The method calls that were broken between Kafka 0.9 and 0.10 are handled via a "call bridge", which leads to fewer code changes in the fetchers for each method that needs to be adapted.

Tests

This adjusts some tests, but it removes the "short retention IT Cases" for Kafka 0.9 and 0.10 consumers.
While that type of test makes sense for the 0.8 consumer, for the newer ones the tests actually test purely Kafka and no Flink code.

In addition, they are virtually impossible to run stable and fast, because they rely on an artificial slowdown in the KafkaConsumer threads. That type of unhealthy interference is exactly what this patch here prevents ;-)

…he Fetchers for Kafka 0.9/0.10

…er to better handel shutdown/interrupt situations Prior to this commit, the FlinkKafkaConsumer (0.9 / 0.10) spawns a separate thread that operates Kafka's consumer. That thread ws shielded from interrupts, because the Kafka Consumer has not been handling thread interrupts well. Since that thread was also the thread that emitted records, it would block in the network stack (backpressure) or in chained operators. The later case lead to situations where cancellations got very slow unless that thread would be interrupted (which it could not be). This commit changes the thread model: - A spawned consumer thread polls a batch or records from the KafkaConsumer and pushes the batch of records into a blocking queue (size one) - The main thread of the task will pull the record batches from the blocking queue and emit the records.

tzulitai

For now I've only skimmed through the changes, and I really like the proposed changes overall. I think the solution solves shutting down the KafkaConsumer on cancellation quite elegantly. The pre-hotfix code cleanups on the 1st commit seems good to me too.
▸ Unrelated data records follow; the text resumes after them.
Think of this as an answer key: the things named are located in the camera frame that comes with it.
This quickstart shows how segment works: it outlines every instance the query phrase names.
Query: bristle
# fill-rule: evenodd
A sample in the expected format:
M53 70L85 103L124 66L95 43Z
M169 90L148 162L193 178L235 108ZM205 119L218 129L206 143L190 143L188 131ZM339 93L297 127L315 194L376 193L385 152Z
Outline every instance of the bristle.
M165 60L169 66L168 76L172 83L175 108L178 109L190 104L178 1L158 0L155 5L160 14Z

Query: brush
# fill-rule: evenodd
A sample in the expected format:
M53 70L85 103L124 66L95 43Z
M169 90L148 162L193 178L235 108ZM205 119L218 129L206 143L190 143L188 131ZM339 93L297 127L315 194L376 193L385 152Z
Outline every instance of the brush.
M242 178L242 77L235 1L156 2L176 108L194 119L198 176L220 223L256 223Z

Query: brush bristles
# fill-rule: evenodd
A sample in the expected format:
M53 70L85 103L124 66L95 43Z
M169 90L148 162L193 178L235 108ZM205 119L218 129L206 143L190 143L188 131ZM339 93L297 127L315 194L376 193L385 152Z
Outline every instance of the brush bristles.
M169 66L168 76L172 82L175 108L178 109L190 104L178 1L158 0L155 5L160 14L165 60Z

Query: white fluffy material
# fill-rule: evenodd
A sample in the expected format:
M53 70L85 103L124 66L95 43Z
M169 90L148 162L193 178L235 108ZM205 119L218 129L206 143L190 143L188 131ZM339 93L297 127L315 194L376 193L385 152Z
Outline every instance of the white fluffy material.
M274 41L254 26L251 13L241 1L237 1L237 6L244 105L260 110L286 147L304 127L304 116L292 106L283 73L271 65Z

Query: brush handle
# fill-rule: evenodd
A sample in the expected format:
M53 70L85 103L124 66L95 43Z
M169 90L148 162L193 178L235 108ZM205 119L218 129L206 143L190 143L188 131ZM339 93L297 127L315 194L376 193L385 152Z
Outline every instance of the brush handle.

Only some very minor comments for the first review. I'd like to look into the PR more over the weekend, especially the tests which I haven't looked at yet and some double checks on the cancellation flow. Would probably also need to check that some of the previous behaviours related to offset committing / offset state initialization isn't broken due to the re-scope to the new KafkaConsumerThread.

tzulitai · 2016-11-11T16:58:33Z

.../src/main/java/org/apache/flink/streaming/connectors/kafka/internal/KafkaConsumerThread.java

+public class KafkaConsumerThread extends Thread {
+
+	/** Logger for this consumer */
+	final Logger log;


I left this package-private, because it is accessed by the nested class for the commit callback.
If I make it private, the compiler has to inject a bridge method.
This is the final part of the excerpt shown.